> **EXERCISE AIM**
For the data below, please report each line where the word "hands" is found.
┌──
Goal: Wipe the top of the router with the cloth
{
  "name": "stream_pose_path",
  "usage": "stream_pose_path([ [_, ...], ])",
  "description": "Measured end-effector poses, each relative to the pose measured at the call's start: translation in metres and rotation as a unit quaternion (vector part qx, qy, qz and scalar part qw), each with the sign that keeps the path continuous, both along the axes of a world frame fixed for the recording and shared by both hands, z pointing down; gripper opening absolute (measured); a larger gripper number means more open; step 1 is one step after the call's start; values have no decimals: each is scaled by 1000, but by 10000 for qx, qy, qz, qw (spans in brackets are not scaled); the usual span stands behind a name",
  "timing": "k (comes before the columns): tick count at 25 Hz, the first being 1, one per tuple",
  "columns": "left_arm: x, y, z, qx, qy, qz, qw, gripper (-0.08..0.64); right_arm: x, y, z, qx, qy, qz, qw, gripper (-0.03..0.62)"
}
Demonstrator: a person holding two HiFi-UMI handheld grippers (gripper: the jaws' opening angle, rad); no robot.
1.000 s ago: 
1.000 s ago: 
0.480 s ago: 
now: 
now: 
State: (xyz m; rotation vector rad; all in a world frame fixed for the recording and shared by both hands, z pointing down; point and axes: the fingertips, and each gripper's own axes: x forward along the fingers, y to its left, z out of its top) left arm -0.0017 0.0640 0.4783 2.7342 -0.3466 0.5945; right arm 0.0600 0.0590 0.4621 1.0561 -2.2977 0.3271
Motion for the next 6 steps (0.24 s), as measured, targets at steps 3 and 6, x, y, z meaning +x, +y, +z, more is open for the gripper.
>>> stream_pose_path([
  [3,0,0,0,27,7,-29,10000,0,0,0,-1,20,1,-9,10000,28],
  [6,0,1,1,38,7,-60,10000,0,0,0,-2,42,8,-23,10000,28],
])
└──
> **RESULT FOR THIS EXERCISE**
  "description": "Measured end-effector poses, each relative to the pose measured at the call's start: translation in metres and rotation as a unit quaternion (vector part qx, qy, qz and scalar part qw), each with the sign that keeps the path continuous, both along the axes of a world frame fixed for the recording and shared by both hands, z pointing down; gripper opening absolute (measured); a larger gripper number means more open; step 1 is one step after the call's start; values have no decimals: each is scaled by 1000, but by 10000 for qx, qy, qz, qw (spans in brackets are not scaled); the usual span stands behind a name",
State: (xyz m; rotation vector rad; all in a world frame fixed for the recording and shared by both hands, z pointing down; point and axes: the fingertips, and each gripper's own axes: x forward along the fingers, y to its left, z out of its top) left arm -0.0017 0.0640 0.4783 2.7342 -0.3466 0.5945; right arm 0.0600 0.0590 0.4621 1.0561 -2.2977 0.3271

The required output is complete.